Was this some sort of an impulse buy? Did new Houston GM Jeff Luhnow look at the “Dayton Moore Profile” and try to convince him he needed Bourgeois?
“Say, while you’re here shopping for a backup catcher, why don’t you take a look at this speedy outfielder?”
“No, we just need a catcher and… Speedy? Did you say speedy outfielder?”
“Uh-huh. Speedy. Very fast. Like the Road Runner.”
Well played, Luhnow. Well played.
With Maier positioned as the fourth outfielder and Dyson cast as the late inning “game-changing” speed guy, it would seem the backup cast for the Royals was set. Bourgeois makes sense only if you’re going to lop both Maier and Dyson off the major league roster. Strange.
But wait… There’s more!
It seems that Bourgeois was drafted as a middle infielder and has played a whopping 13 innings at second base in his major league career.
Of course he has. GMDM is already talking up his versatility.

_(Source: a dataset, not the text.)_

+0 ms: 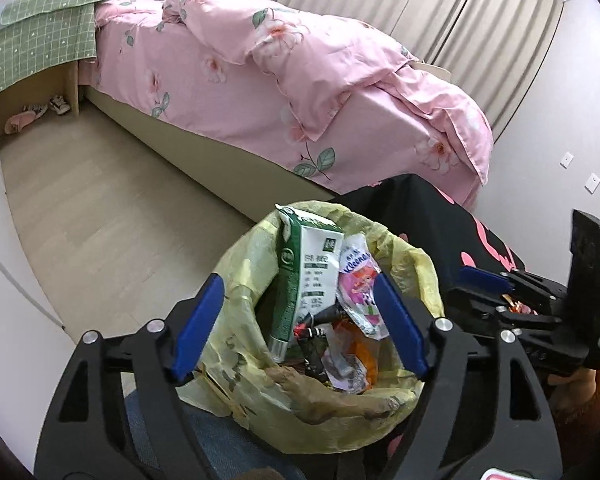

And all this for the low price of Kevin Chapman. The guys at Pine Tar Press are high on Chapman, listing him as the Royals top left-handed reliever. He lives in the mid-90s with a decent slider and just murders left handed batting. He punched out 90 in 62 innings last year, split between High-A and Double-A. He owns a career 1.6 ground out to air out ratio. So the guy misses bats and gets ground ball outs. Strong. Kevin Goldstein at Baseball Prospectus says his fastball can get “straight” at times which probably explains why he allowed so many baserunners, but if you’re looking at a LOOGY, Chapman seems a solid candidate.
Hey, I like the thought process… If you’re going to swing a deal for a backup catcher, minor league relief pitching is a decent place to start. We all know about the volatility of the bullpen and the Royals certainly have a plethora of young arms. This is how you use guys who aren’t exactly top tier prospects. Deal them to fill a need. In this case, it’s the execution that doesn’t make a lot of sense.
It just seems like a classic Dayton Moore overreach… for a temporary catcher and an outfielder you don’t need.
And I’m not finished. Shortly after the deal was announced, Houston beat writer Brian McTaggart sent this Tweet…
Astros GM Jeff Luhnow said PTBNL will be “key component” of trade.
We can infer two things from this statement. One, the player to be named later has already been agreed upon. This leads to inference number two, which is the PTBNL is a member of the 2011 draft class. Rules say a draftee has to be with the organization for a year before he can be packaged in a trade. If this is what is going down, we can expect the deal to be “officially” completed in mid-June.
And a “key component.” Does that mean this deal could get worse?